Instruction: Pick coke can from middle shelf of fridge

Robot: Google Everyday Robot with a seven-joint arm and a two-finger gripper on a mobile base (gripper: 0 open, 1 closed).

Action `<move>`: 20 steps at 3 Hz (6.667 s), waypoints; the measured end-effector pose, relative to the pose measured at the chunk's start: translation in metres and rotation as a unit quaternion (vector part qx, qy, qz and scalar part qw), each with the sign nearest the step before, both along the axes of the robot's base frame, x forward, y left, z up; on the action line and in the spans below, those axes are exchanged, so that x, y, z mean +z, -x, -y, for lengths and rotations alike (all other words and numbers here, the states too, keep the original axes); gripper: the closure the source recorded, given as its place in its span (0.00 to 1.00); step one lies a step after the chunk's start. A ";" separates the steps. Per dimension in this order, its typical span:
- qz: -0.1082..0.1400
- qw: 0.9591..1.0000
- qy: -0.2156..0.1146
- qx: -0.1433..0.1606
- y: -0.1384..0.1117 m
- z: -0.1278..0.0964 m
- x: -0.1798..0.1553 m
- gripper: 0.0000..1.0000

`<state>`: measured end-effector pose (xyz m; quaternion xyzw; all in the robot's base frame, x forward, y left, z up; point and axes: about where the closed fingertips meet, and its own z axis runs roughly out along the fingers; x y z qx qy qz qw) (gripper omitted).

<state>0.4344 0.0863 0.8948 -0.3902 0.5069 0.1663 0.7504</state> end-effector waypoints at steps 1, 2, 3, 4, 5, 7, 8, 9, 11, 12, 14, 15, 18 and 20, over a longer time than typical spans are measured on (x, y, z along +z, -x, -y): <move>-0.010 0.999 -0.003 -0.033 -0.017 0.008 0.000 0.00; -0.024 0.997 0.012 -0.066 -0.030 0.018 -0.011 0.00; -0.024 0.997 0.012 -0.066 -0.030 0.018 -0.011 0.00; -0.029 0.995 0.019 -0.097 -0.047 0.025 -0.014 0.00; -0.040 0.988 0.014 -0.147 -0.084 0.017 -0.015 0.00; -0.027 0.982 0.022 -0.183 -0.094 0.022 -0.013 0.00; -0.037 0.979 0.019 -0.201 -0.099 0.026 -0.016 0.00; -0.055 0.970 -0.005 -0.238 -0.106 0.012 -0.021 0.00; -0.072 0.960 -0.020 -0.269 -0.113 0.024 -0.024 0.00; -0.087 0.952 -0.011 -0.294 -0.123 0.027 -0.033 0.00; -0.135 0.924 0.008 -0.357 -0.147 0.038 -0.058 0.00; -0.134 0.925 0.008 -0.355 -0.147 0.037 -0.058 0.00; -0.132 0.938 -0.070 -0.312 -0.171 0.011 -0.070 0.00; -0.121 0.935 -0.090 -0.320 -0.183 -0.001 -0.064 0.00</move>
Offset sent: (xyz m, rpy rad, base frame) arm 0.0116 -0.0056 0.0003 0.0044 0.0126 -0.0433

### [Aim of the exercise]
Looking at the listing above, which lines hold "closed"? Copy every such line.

### [Completed exercise]
Robot: Google Everyday Robot with a seven-joint arm and a two-finger gripper on a mobile base (gripper: 0 open, 1 closed).
`<state>`: measured end-effector pose (xyz m; quaternion xyzw; all in the robot's base frame, x forward, y left, z up; point and axes: about where the closed fingertips meet, and its own z axis runs roughly out along the fingers; x y z qx qy qz qw) (gripper omitted).

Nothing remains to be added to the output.